Using credit card pre-authorization is an important procedure that merchants can use if they accept payments both online and in-store. It serves as a guarantee that the customers will pay for the products and services they use. It is also a time and a money saver as they don’t have to worry about paying fees for refunds, processing any chargebacks, and MDRs. 

Many merchants are unfamiliar as to how credit card pre authorizations work. As a result, merchants are reluctant to use them. However, they are not as complicated as they sound. Continue reading below to gain a better understanding as to what credit card pre authorizations are and how they work. 

What Is Credit Card Pre-Authorization? 

A basic definition of credit card pre-authorization is that it is a momentary hold that is placed by a merchant on a customer’s credit card. It essentially “reserves” the amount of money necessary for a payment transaction in the future. The hold normally lasts for about five days, however, this greatly depends on the MCC (merchant classification code)

Within this time frame, this amount of money is not available to the customer. Therefore, they will not be able to remove these funds from an ATM or use it to spend anywhere else. Even though the money cannot be accessed within their bank account, (no funds have been debited during the pre-authorization), it is only reserved. When the time to finalize the payment arrives, the money that was on reserve will be “captured” or released as a charge. 

How Does The Credit Card Pre-Authorization Work?

Merchants must have a “turnkey payment solution” in order to facilitate pre-authorizations. If you are taking online payments, the process can be divided into two steps:

  • Configure your website to accept pre-authorizations not full authorizations.

The shopping cart software that you currently use should have the option to process credit card pre-authorizations. When a customer makes a purchase online, the transaction will be processed as a pre-authorization, which means the customer’s funds will be placed on hold. If merchants are accepting payments via their website, it is critical to set up the shopping cart option to allow for pre-authorizations. 

  • Obtain the funds.

Your credit card processing platform will be responsible for obtaining the funds. 

At this stage, the funds will be turned into a charge. 

If merchants accept payments by phone through a virtual terminal, the same 

terminal should give you the option to choose authorization or pre-authorization. 
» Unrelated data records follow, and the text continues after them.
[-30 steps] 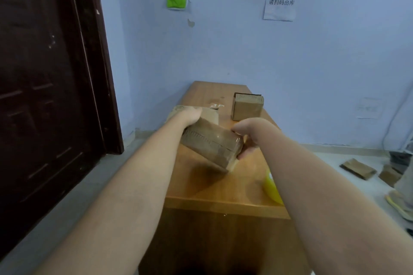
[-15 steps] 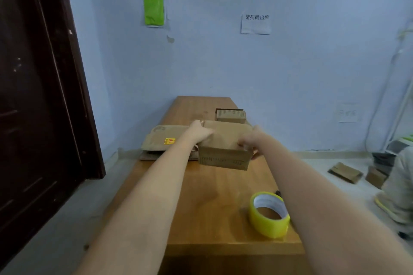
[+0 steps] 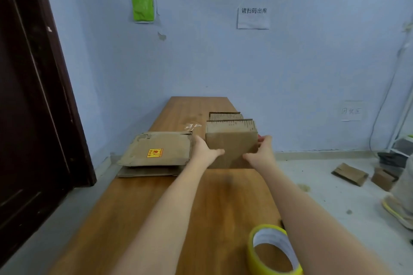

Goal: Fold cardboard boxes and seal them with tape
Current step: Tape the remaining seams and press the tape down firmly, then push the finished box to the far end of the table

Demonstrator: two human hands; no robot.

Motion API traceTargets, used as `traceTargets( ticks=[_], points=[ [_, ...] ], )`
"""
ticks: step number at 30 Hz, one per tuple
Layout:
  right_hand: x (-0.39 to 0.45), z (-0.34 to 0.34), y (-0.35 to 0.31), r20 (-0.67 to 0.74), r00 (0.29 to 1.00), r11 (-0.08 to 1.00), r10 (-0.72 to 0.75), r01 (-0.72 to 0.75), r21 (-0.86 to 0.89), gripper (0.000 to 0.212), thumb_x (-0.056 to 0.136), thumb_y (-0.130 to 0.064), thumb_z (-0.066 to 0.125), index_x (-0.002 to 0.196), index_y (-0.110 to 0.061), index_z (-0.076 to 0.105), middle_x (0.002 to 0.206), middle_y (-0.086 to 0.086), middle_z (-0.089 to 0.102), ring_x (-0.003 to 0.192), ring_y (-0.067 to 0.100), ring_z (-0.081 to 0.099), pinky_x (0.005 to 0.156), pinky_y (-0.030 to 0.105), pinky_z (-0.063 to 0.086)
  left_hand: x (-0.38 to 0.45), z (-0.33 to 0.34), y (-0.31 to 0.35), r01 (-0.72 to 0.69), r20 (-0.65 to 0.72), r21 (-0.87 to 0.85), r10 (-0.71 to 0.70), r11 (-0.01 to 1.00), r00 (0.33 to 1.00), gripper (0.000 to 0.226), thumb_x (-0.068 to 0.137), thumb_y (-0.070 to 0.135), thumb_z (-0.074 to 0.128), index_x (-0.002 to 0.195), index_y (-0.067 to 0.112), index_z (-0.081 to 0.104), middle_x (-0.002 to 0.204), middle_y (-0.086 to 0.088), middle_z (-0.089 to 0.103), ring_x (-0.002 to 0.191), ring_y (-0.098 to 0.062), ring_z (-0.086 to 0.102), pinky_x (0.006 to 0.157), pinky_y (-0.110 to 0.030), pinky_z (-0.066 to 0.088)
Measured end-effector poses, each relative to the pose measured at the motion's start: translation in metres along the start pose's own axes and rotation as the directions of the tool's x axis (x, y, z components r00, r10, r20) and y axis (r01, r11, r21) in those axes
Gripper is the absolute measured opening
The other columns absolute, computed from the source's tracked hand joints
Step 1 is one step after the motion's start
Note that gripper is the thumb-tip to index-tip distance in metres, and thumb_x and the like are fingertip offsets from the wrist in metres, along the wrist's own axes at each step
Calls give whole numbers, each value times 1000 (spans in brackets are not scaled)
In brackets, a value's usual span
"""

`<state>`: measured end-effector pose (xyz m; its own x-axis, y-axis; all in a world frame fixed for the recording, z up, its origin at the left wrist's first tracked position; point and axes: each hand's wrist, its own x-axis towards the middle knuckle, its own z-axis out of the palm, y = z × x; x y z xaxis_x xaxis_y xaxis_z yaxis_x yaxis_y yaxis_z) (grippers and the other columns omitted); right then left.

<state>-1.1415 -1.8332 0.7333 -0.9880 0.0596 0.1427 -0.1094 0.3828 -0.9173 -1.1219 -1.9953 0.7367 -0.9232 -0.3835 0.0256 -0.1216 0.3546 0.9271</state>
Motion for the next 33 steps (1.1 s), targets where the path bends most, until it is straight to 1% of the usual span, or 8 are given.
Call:
traceTargets(
  ticks=[2, 5, 9, 12, 18, 22, 26, 33],
  points=[
    [5, 8, 20, -24, 999, 999, 26, -27, -26, 53, 82, 0, 66, 120, -16, 32, 106, 1, 47, 90, 18, 53, 68, 28, 51, 2, 12, -19, -5, 33, 31, 4, 999, 999, 94, 76, 25, 79, 142, 2, 16, 146, -13, 36, 132, -28, 40, 108, -43, 36],
    [11, 15, 36, -36, 998, 998, 60, -61, -24, 55, 84, -4, 67, 127, -14, 33, 117, 5, 50, 109, 25, 55, 75, 29, 49, 8, 25, -41, -93, 22, 50, 92, 994, 996, 75, 81, 21, 74, 138, 10, 27, 140, -8, 44, 127, -23, 45, 104, -36, 39],
    [24, 22, 48, -14, 998, 998, 60, -60, -5, 55, 86, -5, 65, 128, -13, 32, 129, 8, 49, 118, 26, 53, 76, 26, 46, 22, 34, -57, -192, -65, 105, 199, 976, 978, 77, 81, 25, 74, 145, 21, 32, 142, 0, 46, 130, -19, 44, 107, -39, 39],
    [38, 27, 52, -13, 999, 999, 34, -34, -6, 51, 87, -4, 64, 128, -12, 34, 131, 9, 49, 120, 26, 51, 77, 26, 44, 33, 43, -63, -183, -138, 132, 201, 974, 970, 67, 80, 28, 74, 138, 27, 40, 133, 3, 54, 122, -19, 51, 100, -41, 45],
    [68, 38, 60, -12, 999, 999, 34, -34, 14, 41, 87, -5, 63, 120, -11, 39, 117, 5, 50, 97, 15, 48, 73, 24, 43, 64, 58, -67, -145, -204, 117, 167, 982, 965, 60, 81, 27, 73, 134, 24, 44, 130, 2, 56, 121, -20, 53, 98, -40, 46],
    [89, 47, 65, -9, 999, 997, 43, -42, 65, 36, 87, -10, 63, 114, -12, 40, 109, 0, 47, 98, 14, 45, 79, 26, 43, 87, 64, -69, -123, -230, 127, 150, 984, 961, 60, 83, 26, 71, 136, 22, 43, 132, 1, 56, 122, -21, 52, 98, -38, 44],
    [109, 57, 65, -33, 998, 996, 47, -45, 83, 34, 89, -10, 61, 115, -12, 39, 106, -1, 45, 95, 14, 46, 76, 26, 43, 103, 73, -71, -82, -242, 161, 120, 983, 963, 61, 85, 25, 69, 138, 18, 41, 136, -1, 51, 123, -22, 50, 99, -37, 42],
    [142, 67, 68, -27, 996, 997, 81, -81, 13, 36, 89, 0, 55, 119, -11, 40, 106, 0, 46, 91, 16, 47, 72, 27, 44, 129, 80, -67, -95, -238, 180, 137, 979, 961, 55, 88, 21, 66, 137, 13, 42, 132, -4, 48, 123, -24, 49, 99, -36, 41]
  ],
)
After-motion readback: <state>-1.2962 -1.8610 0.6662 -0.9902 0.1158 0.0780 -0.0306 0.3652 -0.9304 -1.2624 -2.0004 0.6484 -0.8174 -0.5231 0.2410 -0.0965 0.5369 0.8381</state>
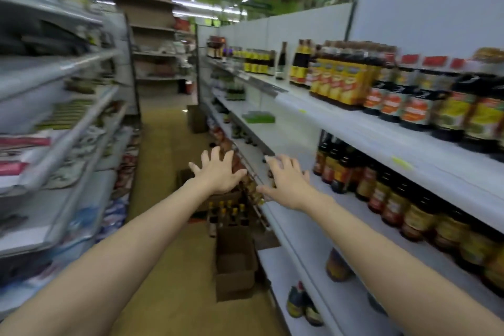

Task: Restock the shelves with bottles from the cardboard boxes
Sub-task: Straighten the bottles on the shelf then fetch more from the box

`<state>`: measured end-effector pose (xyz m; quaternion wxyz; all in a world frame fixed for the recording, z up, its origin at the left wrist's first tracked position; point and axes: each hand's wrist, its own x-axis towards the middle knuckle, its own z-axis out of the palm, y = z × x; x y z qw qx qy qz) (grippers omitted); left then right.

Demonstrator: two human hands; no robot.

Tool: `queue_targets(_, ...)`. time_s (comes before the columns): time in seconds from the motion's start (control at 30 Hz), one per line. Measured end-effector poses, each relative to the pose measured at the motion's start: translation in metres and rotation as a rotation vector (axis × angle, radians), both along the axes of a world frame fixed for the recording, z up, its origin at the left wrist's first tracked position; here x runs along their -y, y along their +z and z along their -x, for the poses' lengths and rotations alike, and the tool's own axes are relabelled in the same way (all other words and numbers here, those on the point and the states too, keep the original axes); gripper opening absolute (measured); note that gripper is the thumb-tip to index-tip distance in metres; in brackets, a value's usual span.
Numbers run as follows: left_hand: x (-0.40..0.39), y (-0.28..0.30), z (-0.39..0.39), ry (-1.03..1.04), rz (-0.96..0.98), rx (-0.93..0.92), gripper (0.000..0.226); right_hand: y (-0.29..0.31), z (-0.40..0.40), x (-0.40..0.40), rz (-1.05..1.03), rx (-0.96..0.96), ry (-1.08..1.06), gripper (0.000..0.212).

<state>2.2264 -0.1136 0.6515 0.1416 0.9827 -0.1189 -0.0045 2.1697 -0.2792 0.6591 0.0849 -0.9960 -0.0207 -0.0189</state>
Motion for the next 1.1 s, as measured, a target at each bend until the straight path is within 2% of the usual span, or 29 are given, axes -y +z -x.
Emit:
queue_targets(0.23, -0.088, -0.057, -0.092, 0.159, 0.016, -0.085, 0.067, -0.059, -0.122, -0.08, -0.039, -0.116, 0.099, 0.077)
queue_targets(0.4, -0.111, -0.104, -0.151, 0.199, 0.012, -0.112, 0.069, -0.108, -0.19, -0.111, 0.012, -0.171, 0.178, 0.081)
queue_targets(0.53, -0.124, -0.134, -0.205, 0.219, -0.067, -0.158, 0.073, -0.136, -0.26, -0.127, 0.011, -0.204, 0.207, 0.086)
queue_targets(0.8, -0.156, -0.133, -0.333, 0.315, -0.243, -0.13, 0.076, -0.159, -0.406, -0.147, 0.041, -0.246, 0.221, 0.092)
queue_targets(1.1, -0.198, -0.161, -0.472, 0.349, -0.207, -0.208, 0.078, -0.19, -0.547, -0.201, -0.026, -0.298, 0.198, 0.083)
When the “pre-authorization” is selected, simply enter the customer’s credit card 

information and receive confirmation from the customer. When the time arrives, 

keep in mind that you will need to go back and capture the money via an 

authorized payment.

To ensure that credit card pre-authorizations run smoothly, inform your customer that you are taking a pre-authorization charge. Explain that you are holding the money on their card as reserved funds. Ensure that they know how long this hold will last. 

As the merchant, make sure you obtain the payments before the fifth day. This is to ensure that the funds will still be in the customer’s account. If you wait till after the expiration date, those funds will be released back into the customer’s account. This will mean having to contact the customer in order to put the funds on hold again. 

Credit Card Pre-Authorization Provide Great Benefits For Merchants

Allowing your business to have pre-authorization benefits both you and your customers. As a merchant, it offers peace of mind, knowing that your customer will never leave without paying you for your goods and services. The great convenience for the customer is that if the customer must cancel a reservation, they can simply cancel and their hold will be cancelled as well. They will not need to wait for their funds to return to their account.